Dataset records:
========================================

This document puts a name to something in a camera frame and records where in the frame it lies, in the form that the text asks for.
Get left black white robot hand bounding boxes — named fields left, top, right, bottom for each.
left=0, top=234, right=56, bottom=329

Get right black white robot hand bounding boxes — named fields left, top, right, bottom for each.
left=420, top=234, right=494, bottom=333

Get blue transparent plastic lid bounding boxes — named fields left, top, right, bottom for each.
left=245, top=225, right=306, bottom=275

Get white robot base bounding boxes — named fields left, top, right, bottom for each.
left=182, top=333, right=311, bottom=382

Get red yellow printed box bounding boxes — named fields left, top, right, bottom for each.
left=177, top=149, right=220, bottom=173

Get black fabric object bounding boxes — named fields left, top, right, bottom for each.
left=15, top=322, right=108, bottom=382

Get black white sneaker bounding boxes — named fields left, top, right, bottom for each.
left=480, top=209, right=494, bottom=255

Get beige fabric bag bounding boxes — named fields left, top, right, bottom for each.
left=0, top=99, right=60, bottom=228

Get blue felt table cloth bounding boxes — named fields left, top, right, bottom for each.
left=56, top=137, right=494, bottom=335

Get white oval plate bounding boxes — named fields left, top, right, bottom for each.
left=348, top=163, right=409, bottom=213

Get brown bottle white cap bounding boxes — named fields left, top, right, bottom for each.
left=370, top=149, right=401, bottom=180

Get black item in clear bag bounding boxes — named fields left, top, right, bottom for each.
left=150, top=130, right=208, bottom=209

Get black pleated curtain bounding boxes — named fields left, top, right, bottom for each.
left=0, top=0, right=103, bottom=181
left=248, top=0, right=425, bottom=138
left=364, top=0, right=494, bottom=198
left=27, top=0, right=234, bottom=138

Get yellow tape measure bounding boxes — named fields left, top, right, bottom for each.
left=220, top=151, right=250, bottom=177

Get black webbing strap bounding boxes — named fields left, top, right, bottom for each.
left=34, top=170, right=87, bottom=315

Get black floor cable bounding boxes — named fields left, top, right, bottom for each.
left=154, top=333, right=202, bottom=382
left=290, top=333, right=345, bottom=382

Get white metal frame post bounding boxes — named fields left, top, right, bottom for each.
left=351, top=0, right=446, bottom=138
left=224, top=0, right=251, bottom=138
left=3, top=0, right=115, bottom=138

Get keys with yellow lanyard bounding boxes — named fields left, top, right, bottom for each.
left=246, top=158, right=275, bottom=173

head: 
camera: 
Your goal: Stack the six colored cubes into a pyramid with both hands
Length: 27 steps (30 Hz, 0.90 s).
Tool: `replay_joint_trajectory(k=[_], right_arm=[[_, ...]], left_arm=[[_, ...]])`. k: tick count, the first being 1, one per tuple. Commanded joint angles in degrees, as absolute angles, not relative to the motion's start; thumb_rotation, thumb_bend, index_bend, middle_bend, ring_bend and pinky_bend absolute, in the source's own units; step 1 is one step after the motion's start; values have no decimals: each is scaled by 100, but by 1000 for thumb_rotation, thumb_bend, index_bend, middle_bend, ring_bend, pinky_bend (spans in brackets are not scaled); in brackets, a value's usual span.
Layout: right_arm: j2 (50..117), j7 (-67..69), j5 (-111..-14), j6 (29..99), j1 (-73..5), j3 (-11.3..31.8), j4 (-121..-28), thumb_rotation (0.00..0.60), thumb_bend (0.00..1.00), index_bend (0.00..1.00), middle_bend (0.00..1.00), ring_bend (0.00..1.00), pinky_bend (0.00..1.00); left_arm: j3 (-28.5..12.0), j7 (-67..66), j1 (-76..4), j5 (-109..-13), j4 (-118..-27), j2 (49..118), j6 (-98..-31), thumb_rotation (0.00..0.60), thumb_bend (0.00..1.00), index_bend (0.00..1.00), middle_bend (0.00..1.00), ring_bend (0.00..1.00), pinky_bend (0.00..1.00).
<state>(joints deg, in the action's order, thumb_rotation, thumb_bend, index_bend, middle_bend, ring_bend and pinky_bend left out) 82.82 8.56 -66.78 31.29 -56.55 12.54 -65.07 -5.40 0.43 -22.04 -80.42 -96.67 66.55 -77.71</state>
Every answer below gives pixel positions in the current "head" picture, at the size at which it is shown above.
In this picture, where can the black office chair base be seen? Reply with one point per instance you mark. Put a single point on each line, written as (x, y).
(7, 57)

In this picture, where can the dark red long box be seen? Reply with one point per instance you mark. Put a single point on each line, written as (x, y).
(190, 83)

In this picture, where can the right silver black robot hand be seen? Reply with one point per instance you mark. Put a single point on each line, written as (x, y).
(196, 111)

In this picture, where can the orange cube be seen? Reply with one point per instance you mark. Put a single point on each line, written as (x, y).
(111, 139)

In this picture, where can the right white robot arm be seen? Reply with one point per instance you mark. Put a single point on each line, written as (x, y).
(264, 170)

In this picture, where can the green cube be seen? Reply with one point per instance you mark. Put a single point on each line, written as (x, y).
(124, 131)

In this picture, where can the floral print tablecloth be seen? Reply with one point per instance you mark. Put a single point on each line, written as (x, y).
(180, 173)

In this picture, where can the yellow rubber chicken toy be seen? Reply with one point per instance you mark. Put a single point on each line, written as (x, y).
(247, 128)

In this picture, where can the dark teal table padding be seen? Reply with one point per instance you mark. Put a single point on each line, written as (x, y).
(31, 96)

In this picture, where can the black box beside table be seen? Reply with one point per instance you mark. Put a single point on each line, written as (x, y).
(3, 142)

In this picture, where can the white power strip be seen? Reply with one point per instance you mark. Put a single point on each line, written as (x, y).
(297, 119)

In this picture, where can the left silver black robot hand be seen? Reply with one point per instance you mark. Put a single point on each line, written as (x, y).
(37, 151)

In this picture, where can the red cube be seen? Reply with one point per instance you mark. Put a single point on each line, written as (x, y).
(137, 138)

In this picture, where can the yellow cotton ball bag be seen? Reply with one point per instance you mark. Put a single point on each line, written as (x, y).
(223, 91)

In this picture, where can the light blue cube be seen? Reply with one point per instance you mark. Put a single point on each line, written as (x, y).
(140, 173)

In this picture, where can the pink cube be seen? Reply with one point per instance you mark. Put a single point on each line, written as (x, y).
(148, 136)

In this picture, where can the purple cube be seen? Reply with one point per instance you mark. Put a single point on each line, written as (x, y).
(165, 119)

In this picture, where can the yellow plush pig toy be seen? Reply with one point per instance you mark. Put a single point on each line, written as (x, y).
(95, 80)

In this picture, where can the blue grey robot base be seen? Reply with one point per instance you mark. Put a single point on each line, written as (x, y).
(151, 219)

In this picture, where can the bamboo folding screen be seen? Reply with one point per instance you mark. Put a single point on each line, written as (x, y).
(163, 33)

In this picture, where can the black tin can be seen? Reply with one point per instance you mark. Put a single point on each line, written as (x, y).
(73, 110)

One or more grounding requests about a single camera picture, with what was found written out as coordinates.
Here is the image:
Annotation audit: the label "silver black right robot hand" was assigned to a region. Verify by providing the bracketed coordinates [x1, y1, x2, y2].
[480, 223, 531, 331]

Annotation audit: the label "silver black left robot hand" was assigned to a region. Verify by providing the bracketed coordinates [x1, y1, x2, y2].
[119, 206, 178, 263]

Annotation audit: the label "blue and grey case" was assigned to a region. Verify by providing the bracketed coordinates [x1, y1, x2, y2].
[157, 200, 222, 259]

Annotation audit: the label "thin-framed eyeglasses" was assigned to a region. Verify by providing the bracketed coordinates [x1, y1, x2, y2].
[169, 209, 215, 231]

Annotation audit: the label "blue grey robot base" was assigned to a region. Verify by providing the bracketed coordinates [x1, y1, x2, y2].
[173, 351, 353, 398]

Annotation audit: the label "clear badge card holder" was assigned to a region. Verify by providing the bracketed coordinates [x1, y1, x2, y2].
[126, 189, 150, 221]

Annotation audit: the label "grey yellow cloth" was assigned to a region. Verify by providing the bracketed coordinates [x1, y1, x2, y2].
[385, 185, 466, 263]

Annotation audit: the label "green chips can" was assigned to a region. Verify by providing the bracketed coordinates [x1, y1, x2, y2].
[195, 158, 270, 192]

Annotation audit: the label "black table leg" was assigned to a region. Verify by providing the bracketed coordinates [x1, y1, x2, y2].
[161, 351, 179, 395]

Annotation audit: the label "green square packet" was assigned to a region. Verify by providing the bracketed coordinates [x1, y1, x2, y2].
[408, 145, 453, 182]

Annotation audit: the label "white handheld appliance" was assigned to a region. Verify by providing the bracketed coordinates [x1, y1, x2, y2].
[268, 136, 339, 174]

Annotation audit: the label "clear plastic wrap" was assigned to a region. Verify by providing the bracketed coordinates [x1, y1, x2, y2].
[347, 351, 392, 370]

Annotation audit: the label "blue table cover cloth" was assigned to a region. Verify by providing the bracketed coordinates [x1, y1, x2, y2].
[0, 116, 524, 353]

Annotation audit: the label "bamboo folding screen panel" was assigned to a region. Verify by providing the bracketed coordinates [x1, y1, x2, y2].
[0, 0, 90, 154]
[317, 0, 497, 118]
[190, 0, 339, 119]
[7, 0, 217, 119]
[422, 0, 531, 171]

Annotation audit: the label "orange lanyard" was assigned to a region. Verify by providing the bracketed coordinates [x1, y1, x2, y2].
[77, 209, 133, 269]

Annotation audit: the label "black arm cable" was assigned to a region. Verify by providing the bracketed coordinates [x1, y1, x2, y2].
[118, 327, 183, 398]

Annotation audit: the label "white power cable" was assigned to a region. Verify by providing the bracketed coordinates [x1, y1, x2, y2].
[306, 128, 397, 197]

========================================

EXERCISE DETAILS: Which lines above contain the word "head"? List them.

EXERCISE ANSWER:
head: 
Every answer below gives pixel positions in the current "head" picture, at the size at which it is shown above.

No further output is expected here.